I know. I do it far too often, honestly.
This week we'll babble about Arcane, which finally hit Netflix last November after keeping me waiting for three years.
Three. Years.
I wound up getting to see the first episode and then bits of a couple of the others back before COVID was even a glimmer in anyone's eye. I might've mentioned it, vaguely, at the time, because even with the measures taken to ensure no one recorded and shared without immediately getting hit with a lawsuit, it caught my interest. And it was clearly pretty far in development and I think possibly had a release date at that point? Or got one shortly thereafter, anyway.
And then COVID hit and a whole slew of delays basically conspired to keep me waiting. I finally heard it was coming out but not all at once, so I waited until it was all released. And then Ozma died and I was not in the headspace for something that I was fairly sure would emotionally suckerpunch me at every turn.
It did, btw.
We'll get the fact that I know very little about League of Legends out of the way here: heard of it. Probably seen art or heard convos in passing but couldn't tell you shit about it. Which is probably how I got picked for the focus group survey thing: they wanted to know how it played out for the newbies.
Gonna repeat that I had three years of waiting for this thing to hit.

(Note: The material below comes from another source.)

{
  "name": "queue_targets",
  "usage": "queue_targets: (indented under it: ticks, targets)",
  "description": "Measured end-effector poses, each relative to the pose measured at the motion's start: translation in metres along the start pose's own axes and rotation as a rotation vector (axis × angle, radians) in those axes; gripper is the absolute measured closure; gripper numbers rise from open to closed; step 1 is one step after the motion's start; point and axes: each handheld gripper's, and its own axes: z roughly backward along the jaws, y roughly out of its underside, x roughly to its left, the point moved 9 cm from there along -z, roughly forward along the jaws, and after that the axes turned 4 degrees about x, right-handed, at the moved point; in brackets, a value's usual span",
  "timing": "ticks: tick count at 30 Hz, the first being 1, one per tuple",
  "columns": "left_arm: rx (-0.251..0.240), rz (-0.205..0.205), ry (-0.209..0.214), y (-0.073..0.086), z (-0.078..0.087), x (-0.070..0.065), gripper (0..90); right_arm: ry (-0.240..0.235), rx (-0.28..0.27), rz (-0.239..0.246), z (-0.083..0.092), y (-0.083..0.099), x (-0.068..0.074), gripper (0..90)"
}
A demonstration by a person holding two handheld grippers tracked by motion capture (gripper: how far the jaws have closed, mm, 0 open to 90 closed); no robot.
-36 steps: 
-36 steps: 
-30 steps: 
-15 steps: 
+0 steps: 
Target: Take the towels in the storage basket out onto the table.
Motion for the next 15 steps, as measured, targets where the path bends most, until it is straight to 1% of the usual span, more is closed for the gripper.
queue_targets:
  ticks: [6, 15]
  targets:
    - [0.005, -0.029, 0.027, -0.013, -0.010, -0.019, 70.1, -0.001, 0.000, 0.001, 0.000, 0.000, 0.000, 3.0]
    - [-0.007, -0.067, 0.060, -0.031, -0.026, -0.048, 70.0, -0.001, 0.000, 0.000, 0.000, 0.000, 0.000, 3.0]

Part of that wait ultimately was me but like, only two and a half/three months, really. I'll also be honest and admit I frequently forgot what the show was called when I'd wake up and think, "huh, I wonder if THAT show finally camae out?" and then lose three hours to looking things up. My dears, I fixate like no one's business when the mood strikes.
But it lived up to my hopes and dreams and alas, also my fears. Because what little I allowed myself to pickup from my waiting time was that no matter how the show turned out, this was all very much a prequel so the ending points are kind of set.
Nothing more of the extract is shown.